一口大にカットし、蒸したかぼちゃ160gとじゃがいも160gを上記のソース60gで和え、グラタン皿に盛ったのち250℃のオーブンで常法に準じて焼き、かぼちゃとじゃがいものグラタンを製造した。
このグラタンを食してみたところソースはざらつき感はなく、また油の分離も認められず外観、風味とも良好であった。
【0024】
実施例2
(1)ホワイトソース入りマヨネーズの製造
上記実施例1の(1)で記載の方法に準じて調製したホワイトソース30kgと、リゾ化率25%の卵黄4kg用いた他はすべて上記実施例1の(2)の方法に準じて本発明のホワイトソース入りマヨネーズ(ホワイトソース:マヨネーズ=1:2.9;リゾ化卵黄3.4%含有;ペクチン0.09%含有;pH4.1)を製造し、チューブ容器にそれぞれ300gずつ充填し、285個の製品とした。
【0025】
(2)グラタンの製造
(1)で得られた製品を常温にて6ケ月保存後ベイク用ソースとして実際に下記の方法に準じてドリアの製造に用いた。なお、保存後の製品そのものは、ざらつき感も油の遊離も認められなかった。
バターライス(フライパンでバター10gを溶かし、みじん切り玉ねぎ30gを炒め、冷えたご飯110gを加えて更に炒めたもの)145gをグラタン皿にしき、その上に、ボイルしたのち4cm大にカットしたほうれん草50g、一口大にカットしたベーコン50gおよびしめじ50gを上記のソース80gで和えたものを載せたのち、250℃のオーブンで常法に準じて焼き、ほうれん草・ベーコン・きのこのドリアを製造した。
このドリアを食してみたところソースのざらつき感はなく、また油の分離も認められず外観、風味とも良好であった。
【0026】
試験例1
実施例1において、リゾ化卵黄を最終製品中の配合割合が0%、1%、1.5%、2%、5%、8%、8.5%、9%、12%となる量用い、清水で調整した他はすべて実施例1の(2)に準じてホワイトソース入りマヨネーズを9種類(いずれもペクチン0.1%含有;pH4.3)製造した。

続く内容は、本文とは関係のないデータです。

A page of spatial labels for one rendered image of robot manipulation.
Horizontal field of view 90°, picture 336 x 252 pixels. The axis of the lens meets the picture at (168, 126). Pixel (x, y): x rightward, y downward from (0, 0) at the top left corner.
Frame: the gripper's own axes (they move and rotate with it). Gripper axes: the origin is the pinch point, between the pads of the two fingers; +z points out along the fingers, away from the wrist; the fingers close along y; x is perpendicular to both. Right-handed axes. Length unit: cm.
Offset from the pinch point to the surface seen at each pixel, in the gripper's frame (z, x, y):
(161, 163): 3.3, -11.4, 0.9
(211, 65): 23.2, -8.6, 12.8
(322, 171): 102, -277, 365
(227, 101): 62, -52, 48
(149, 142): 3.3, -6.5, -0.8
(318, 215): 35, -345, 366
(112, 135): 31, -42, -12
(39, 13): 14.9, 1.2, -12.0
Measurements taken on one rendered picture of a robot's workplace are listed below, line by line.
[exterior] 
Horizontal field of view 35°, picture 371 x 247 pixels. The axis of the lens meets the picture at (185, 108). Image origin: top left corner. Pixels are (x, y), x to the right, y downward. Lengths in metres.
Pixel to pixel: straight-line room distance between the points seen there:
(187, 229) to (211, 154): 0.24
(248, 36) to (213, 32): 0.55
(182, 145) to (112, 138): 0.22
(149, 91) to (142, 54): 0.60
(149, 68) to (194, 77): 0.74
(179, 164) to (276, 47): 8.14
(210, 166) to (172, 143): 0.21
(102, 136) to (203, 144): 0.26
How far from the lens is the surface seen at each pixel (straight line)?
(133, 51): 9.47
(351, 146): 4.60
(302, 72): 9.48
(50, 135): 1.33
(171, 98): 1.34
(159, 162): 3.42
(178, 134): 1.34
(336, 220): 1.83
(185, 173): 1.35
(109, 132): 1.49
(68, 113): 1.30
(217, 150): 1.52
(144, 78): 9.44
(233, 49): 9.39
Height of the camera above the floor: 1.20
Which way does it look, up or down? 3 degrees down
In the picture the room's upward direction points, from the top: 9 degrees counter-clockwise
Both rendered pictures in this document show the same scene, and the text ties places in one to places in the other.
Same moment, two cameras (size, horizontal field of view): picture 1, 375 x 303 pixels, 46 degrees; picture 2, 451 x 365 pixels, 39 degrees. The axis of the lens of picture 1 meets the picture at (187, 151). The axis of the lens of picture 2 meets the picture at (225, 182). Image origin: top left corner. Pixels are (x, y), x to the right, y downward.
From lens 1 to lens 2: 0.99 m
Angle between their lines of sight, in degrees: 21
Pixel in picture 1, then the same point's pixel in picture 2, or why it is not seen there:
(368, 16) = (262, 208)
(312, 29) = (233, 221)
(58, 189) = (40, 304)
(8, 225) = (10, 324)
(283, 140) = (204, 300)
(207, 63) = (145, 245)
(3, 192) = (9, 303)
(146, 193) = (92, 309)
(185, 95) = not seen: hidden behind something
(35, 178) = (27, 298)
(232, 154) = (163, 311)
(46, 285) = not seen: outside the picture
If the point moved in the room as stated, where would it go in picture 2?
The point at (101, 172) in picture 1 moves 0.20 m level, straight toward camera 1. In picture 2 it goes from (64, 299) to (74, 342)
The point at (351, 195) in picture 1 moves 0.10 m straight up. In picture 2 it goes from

これら9種類の製品(300g入りチューブ容器詰め品)を常温にて6ケ月保存後、それぞれ、(a)容器に入ったままの外観;(b)粘度;(c)風味に関して試験をし、また、ベイク用ソースとして実際にグラタンを製造し、得られたベイクド製品の(d)外観並びに(e)食感についてそれぞれ試験をした。
それらの結果を下表1に示す。
なお、本発明において粘度測定は、BH型粘度計(東京計器(株)製)を用い、いずれも下記の条件下で常法通りに行なった。
測定温度:20℃
ローター:NO.6
回転速度:2rpm
製造直後の粘度はいずれの製品とも3万〜30万cP程度で、ベイク用ソースとしての使用に適切であった。
【0027】
【表1】
【0028】
表1の結果から、リゾ化処理した卵黄とペクチンとを配合してなるホワイトソース入りマヨネーズは、6ケ月保存後に、リゾ化卵黄の含有率が8%を超えたものには苦味が感じられることはあっても、ざらつきや油分離(遊離)などが生じ難いことがわかる。また、いずれの試験に対してもリゾ化卵黄が2〜8%配合されたものが好ましいことがわかる。
【0029】
試験例2
上記試験例1の製品5(最終製品中のリゾ化卵黄の配合割合:5%)に関して、ペクチンを最終製品中の配合割合が0%、0.005%、0.01%、0.1%、0.3%、0.5%、0.55%、0.6%、1.0%となる量用い、清水で調整した他はすべて上記製品5の製法に準じて9種類のホワイトソース入りマヨネーズ(いずれもリゾ化卵黄5%含有;pH4.3)を製造した。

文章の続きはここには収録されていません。